** MATERIAL SHOWN follows **
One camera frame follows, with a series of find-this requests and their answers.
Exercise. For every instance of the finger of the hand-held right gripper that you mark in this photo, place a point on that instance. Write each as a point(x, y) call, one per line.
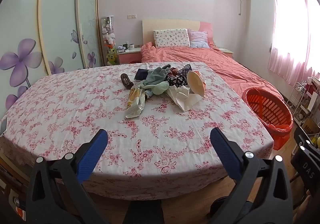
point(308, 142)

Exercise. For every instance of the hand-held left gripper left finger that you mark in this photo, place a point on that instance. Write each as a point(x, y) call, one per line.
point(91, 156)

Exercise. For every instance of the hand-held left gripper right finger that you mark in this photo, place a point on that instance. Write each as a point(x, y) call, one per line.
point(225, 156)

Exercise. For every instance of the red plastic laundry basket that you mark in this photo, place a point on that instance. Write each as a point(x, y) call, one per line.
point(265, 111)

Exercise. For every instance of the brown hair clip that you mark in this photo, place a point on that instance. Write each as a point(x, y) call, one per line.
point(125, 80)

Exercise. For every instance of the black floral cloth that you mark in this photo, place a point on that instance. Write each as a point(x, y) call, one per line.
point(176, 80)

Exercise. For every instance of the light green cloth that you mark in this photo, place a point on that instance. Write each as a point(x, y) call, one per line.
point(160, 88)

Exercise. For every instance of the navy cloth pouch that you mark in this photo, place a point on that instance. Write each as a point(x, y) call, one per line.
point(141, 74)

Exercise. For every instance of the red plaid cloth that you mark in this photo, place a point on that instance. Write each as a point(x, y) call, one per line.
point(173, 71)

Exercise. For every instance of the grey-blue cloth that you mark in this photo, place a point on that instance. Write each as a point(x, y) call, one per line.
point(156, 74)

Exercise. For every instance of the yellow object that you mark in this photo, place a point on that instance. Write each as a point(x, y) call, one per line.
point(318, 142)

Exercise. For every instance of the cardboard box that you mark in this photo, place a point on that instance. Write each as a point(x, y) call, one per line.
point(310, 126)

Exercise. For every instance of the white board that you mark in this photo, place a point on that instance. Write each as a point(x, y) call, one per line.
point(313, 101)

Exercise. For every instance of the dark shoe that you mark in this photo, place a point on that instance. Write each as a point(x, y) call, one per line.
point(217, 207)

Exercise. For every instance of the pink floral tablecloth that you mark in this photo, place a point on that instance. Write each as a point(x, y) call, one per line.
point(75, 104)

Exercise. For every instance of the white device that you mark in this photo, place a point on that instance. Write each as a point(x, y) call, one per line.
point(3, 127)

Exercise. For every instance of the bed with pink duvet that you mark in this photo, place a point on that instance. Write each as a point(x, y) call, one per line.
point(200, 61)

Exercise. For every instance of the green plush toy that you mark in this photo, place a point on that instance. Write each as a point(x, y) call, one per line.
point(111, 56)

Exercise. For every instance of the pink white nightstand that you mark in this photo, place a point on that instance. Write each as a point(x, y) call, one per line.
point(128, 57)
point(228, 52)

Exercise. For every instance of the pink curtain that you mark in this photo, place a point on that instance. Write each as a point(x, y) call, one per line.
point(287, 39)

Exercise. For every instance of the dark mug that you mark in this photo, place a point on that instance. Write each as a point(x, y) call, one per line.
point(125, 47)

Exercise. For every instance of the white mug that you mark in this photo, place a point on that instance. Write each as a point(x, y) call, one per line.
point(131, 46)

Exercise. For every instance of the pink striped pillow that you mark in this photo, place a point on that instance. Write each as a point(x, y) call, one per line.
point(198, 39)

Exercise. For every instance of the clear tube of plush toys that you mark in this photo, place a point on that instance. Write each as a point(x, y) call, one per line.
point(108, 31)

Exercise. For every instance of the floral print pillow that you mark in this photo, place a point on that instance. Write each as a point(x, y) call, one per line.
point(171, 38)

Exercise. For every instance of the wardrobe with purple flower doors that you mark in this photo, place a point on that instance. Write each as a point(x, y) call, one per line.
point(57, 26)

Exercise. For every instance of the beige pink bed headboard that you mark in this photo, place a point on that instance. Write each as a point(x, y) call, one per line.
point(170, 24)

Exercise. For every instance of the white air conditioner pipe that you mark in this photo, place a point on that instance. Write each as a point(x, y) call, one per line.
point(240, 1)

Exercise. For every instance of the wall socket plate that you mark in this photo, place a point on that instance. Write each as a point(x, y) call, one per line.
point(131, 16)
** End of MATERIAL SHOWN **
= WORK REQUIRED =
Write out the records above exactly as they appear, leaving out any pictures.

= WORKED SOLUTION =
One camera frame follows, with a series of find-this requests and their answers.
Exercise. For every instance of the finger of the hand-held right gripper that you mark in this photo, place a point on that instance. Write each as a point(x, y) call, one per line.
point(308, 142)

Exercise. For every instance of the hand-held left gripper left finger that you mark in this photo, place a point on that instance. Write each as a point(x, y) call, one per line.
point(91, 156)

Exercise. For every instance of the hand-held left gripper right finger that you mark in this photo, place a point on that instance. Write each as a point(x, y) call, one per line.
point(225, 156)

Exercise. For every instance of the red plastic laundry basket that you mark in this photo, place a point on that instance. Write each as a point(x, y) call, one per line.
point(265, 111)

Exercise. For every instance of the brown hair clip that you mark in this photo, place a point on that instance. Write each as a point(x, y) call, one per line.
point(125, 80)

Exercise. For every instance of the black floral cloth that you mark in this photo, place a point on that instance. Write each as a point(x, y) call, one per line.
point(176, 80)

Exercise. For every instance of the light green cloth that you mark in this photo, place a point on that instance. Write each as a point(x, y) call, one per line.
point(160, 88)

Exercise. For every instance of the navy cloth pouch that you mark in this photo, place a point on that instance. Write each as a point(x, y) call, one per line.
point(141, 74)

Exercise. For every instance of the red plaid cloth that you mark in this photo, place a point on that instance. Write each as a point(x, y) call, one per line.
point(173, 71)

Exercise. For every instance of the grey-blue cloth that you mark in this photo, place a point on that instance. Write each as a point(x, y) call, one per line.
point(156, 74)

Exercise. For every instance of the yellow object that you mark in this photo, place a point on that instance. Write each as a point(x, y) call, one per line.
point(318, 142)

Exercise. For every instance of the cardboard box that you mark in this photo, place a point on that instance. Write each as a point(x, y) call, one per line.
point(310, 126)

Exercise. For every instance of the white board that you mark in this photo, place a point on that instance. Write each as a point(x, y) call, one per line.
point(313, 101)

Exercise. For every instance of the dark shoe that you mark in this photo, place a point on that instance. Write each as a point(x, y) call, one per line.
point(217, 207)

Exercise. For every instance of the pink floral tablecloth that you mark in this photo, place a point on that instance. Write each as a point(x, y) call, one per line.
point(75, 104)

Exercise. For every instance of the white device that you mark in this photo, place a point on that instance. Write each as a point(x, y) call, one per line.
point(3, 127)

Exercise. For every instance of the bed with pink duvet that you mark in this photo, place a point on that instance. Write each as a point(x, y) call, one per line.
point(200, 61)

Exercise. For every instance of the green plush toy that you mark in this photo, place a point on that instance. Write each as a point(x, y) call, one per line.
point(111, 56)

Exercise. For every instance of the pink white nightstand that you mark in this photo, place a point on that instance. Write each as a point(x, y) call, one per line.
point(128, 57)
point(228, 52)

Exercise. For every instance of the pink curtain that you mark in this photo, place a point on that instance. Write each as a point(x, y) call, one per line.
point(287, 39)

Exercise. For every instance of the dark mug that you mark in this photo, place a point on that instance. Write each as a point(x, y) call, one per line.
point(125, 47)

Exercise. For every instance of the white mug that you mark in this photo, place a point on that instance. Write each as a point(x, y) call, one per line.
point(131, 46)

Exercise. For every instance of the pink striped pillow that you mark in this photo, place a point on that instance. Write each as a point(x, y) call, one per line.
point(198, 39)

Exercise. For every instance of the clear tube of plush toys that you mark in this photo, place a point on that instance. Write each as a point(x, y) call, one per line.
point(108, 31)

Exercise. For every instance of the floral print pillow that you mark in this photo, place a point on that instance. Write each as a point(x, y) call, one per line.
point(171, 38)

Exercise. For every instance of the wardrobe with purple flower doors that you mark in this photo, place a point on that instance. Write each as a point(x, y) call, one per line.
point(57, 26)

Exercise. For every instance of the beige pink bed headboard that you mark in this photo, place a point on that instance. Write each as a point(x, y) call, one per line.
point(170, 24)

Exercise. For every instance of the white air conditioner pipe that you mark in this photo, place a point on that instance. Write each as a point(x, y) call, one per line.
point(240, 1)

Exercise. For every instance of the wall socket plate that you mark in this photo, place a point on that instance. Write each as a point(x, y) call, one per line.
point(131, 16)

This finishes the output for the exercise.